I mourn the body I have lost. But it is like mourning my time as a single woman when I married. Or a childless woman when I became a mother. This kind of mourning is often misunderstood, but it is necessary. I loved my life when I was young and free, the many adventures I had and the mistakes I made, the romances and the irresponsibility and the knowledge that my future was wide open: anything was possible. But then I met my mate and happily traded all those possibilities for this one rich certainty. And when we decided to try for a child we traded our joint possibilities for a different kind of certainty: we knew that our life would never be the same. Our past lives are worth mourning, and mourning them in no way diminishes the life we live now. One person encompasses many lives.
The origin of the word capacity comes from the Latin capere, to “take or hold.” After my body no longer held the twins its excesses subsided. The fluids I had retained slowly drained away. My ankles reappeared. My uterus returned to the size of a pear. My incision healed. My belly tightened. I drank a lot of coffee and a little bourbon, took long walks, slept lying down instead of propped up, did cobra pose in yoga, zipped but couldn’t quite button an old pair of jeans.

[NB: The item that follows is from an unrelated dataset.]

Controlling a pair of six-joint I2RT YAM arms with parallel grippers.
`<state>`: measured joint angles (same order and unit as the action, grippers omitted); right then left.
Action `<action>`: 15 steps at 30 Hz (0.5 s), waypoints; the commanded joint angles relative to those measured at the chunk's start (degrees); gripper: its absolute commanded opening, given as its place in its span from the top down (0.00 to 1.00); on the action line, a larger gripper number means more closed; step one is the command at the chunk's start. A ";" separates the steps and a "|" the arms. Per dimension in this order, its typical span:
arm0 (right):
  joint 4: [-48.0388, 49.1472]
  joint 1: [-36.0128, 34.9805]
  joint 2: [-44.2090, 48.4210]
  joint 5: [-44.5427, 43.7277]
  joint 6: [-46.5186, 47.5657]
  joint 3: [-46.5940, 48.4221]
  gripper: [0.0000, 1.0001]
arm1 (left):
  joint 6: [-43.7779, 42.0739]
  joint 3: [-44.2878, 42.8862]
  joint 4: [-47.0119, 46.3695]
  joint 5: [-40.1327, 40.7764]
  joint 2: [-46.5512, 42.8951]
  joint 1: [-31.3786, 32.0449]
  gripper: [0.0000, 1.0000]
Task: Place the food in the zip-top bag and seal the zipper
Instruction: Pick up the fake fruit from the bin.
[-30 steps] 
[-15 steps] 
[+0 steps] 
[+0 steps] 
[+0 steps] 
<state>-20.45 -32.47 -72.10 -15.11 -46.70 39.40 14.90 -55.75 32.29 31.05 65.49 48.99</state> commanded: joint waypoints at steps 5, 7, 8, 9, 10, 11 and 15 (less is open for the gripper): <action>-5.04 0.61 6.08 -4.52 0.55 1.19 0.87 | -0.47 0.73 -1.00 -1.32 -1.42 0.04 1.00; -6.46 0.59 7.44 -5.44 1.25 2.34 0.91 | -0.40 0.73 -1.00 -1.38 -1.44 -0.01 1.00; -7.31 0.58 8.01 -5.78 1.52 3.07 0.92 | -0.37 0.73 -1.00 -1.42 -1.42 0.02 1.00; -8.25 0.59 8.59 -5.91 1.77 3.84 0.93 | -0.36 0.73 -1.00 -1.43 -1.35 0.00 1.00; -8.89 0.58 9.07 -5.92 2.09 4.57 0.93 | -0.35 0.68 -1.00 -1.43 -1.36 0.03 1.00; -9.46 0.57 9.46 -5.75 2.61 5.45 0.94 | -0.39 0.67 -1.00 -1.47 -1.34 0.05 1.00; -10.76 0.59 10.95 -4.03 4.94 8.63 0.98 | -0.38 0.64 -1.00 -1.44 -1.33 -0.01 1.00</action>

Now at night I lie in the dark and feel the marks that stipple my skin. These spots and blemishes, these symbols and signs, these imprints and impacts. They remind me that I have been stretched to capacity – beyond capacity – and then managed to stretch further still.
And hold.
Randon Billings Noble is an essayist. Her work has appeared in the Modern Love column of The New York Times; The Massachusetts Review; Passages North; Propeller Quarterly; HER KIND, a blog powered by VIDA: Women in Literary Arts and elsewhere. You can read more of her work at www.randonbillingsnoble.com.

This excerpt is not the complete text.